The listing below contains a span that opens with the line containing "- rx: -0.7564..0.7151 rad" and closes with the line containing "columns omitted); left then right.". Return that span exactly.

════════════════

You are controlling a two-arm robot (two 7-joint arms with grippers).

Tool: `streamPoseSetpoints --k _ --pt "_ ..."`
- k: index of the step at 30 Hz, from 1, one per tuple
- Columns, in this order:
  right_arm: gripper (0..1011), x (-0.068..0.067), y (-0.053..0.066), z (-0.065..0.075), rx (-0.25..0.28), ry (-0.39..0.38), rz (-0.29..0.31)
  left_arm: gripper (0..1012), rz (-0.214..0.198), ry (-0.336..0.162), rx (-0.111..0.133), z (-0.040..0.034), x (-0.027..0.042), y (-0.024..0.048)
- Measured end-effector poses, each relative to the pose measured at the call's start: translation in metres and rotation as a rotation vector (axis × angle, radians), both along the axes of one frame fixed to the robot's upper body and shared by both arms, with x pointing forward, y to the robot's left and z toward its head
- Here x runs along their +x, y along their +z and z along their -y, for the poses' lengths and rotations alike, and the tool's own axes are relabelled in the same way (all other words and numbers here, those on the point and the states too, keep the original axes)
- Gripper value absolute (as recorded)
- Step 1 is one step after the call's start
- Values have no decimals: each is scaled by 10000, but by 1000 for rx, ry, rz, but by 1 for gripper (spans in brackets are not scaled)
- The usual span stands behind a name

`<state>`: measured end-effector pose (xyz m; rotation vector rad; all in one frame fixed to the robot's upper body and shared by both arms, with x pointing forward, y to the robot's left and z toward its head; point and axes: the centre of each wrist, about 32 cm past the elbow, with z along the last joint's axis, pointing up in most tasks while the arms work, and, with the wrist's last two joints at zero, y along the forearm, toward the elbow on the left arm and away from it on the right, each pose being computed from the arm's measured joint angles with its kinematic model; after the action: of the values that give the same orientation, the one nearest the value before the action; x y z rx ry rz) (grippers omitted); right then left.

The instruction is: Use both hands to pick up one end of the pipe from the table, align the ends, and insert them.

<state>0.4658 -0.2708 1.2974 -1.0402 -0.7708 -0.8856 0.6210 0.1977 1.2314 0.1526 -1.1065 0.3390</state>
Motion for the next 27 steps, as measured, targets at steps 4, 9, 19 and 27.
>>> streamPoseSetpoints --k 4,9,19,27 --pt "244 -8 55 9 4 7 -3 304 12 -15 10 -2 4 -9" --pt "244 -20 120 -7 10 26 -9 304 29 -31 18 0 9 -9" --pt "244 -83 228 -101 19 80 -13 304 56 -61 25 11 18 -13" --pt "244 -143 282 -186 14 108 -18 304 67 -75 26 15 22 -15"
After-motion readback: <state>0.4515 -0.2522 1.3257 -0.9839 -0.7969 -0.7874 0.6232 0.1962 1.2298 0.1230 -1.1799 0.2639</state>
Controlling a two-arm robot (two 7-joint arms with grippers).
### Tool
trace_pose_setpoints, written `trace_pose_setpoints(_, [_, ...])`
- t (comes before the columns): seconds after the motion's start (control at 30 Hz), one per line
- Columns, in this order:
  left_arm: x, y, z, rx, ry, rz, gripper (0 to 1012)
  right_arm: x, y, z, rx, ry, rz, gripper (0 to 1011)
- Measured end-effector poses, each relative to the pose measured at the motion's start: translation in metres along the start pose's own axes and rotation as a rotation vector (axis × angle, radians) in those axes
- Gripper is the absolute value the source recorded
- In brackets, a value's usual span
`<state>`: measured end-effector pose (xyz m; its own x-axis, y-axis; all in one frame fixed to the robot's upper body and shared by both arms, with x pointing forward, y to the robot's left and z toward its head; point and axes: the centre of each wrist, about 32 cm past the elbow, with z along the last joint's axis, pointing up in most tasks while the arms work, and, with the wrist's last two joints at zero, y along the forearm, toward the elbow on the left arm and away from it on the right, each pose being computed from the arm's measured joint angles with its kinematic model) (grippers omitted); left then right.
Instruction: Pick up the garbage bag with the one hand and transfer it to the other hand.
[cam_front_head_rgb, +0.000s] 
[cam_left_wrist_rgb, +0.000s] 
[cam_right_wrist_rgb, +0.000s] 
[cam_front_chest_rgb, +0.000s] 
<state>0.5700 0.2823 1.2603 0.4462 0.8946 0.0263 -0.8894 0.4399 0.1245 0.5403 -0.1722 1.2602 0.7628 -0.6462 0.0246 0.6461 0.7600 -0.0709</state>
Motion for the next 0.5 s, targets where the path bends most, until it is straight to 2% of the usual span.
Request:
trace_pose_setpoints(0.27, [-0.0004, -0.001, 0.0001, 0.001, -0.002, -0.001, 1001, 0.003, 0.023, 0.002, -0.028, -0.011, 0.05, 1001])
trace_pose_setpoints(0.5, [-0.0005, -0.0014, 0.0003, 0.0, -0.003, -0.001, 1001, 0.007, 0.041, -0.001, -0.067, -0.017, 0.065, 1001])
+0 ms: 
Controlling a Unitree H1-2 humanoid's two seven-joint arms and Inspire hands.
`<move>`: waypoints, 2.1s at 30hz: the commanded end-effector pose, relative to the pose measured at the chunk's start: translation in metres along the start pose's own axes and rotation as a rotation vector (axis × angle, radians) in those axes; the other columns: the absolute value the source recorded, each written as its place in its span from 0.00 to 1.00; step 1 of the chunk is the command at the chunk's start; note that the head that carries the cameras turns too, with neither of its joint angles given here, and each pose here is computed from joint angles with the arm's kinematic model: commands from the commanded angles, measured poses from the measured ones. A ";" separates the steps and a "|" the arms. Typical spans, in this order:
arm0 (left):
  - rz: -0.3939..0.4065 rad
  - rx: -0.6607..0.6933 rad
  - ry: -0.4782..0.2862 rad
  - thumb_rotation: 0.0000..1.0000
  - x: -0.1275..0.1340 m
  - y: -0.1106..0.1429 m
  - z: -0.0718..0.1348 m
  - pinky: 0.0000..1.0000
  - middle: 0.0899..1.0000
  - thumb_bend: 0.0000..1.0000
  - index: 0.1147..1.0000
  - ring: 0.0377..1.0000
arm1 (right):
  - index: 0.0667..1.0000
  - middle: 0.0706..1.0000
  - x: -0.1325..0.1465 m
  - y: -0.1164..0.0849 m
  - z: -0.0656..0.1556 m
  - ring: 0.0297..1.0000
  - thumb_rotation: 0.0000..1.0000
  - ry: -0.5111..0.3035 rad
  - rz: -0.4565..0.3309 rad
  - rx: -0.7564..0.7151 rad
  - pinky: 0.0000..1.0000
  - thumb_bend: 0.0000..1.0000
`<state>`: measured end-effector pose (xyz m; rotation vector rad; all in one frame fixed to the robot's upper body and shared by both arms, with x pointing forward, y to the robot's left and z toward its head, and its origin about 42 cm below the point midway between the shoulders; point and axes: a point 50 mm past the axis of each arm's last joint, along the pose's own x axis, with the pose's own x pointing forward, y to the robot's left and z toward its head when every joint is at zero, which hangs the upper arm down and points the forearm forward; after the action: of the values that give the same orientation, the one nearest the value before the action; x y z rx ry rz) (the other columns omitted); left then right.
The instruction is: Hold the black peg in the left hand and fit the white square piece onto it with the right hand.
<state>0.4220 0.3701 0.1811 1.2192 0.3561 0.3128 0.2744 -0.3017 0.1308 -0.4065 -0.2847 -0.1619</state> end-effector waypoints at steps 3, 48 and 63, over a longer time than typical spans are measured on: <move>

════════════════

**Reply to the task:**
  - rx: -0.7564..0.7151 rad
  - pinky: 0.0000..1.0000
  - thumb_bend: 0.0000..1.0000
`<state>`: measured end-effector pose (xyz m; rotation vector rad; all in one frame fixed to the robot's upper body and shared by both arms, with x pointing forward, y to the robot's left and z toward its head, and its origin about 42 cm below the point midway between the shoulders; point and axes: a point 50 mm past the axis of each arm's last joint, along the pose's own x axis, with the pose's own x pointing forward, y to the robot's left and z toward its head when every joint is at zero, which hangs the upper arm down and points the forearm forward; after the action: of the values that give the same orientation, the one nearest the value before the action; x y z rx ry rz) (the other columns omitted); left then right.

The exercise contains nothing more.